Work to be completed: Whenever a line below holds the word "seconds", copy that line.

►

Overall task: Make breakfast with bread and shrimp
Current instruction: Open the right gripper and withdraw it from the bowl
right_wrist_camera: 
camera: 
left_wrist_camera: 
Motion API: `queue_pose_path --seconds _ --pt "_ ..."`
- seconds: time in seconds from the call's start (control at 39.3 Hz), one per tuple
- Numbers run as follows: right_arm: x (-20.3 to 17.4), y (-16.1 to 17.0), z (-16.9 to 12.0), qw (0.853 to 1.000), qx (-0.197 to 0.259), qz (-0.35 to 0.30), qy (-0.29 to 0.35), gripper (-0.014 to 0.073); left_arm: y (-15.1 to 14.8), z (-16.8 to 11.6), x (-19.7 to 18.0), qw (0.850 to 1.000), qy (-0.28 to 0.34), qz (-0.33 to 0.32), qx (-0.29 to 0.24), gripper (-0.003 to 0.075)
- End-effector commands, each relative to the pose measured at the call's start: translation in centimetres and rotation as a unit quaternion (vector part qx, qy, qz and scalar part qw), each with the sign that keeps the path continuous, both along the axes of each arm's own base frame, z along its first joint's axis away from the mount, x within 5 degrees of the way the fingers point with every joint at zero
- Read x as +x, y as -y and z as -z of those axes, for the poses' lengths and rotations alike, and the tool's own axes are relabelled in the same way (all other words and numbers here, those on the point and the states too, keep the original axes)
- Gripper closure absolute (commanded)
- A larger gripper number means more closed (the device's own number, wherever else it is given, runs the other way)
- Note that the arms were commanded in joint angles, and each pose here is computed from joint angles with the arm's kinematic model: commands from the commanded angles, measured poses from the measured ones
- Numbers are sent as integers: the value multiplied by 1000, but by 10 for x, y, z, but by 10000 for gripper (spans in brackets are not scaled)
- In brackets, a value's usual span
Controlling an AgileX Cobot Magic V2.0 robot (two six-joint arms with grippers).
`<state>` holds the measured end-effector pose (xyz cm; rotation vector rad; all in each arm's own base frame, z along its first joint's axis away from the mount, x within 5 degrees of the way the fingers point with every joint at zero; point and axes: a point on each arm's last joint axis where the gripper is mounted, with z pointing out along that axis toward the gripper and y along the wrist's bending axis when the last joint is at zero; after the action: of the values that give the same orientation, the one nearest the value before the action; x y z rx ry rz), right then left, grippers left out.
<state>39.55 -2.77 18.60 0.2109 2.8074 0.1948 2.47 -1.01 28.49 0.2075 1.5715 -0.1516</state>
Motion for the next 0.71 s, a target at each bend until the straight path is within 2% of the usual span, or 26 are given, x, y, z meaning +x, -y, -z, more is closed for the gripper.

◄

Problem solution:
Motion API: `queue_pose_path --seconds _ --pt "_ ..."`
- seconds: time in seconds from the call's start (control at 39.3 Hz), one per tuple

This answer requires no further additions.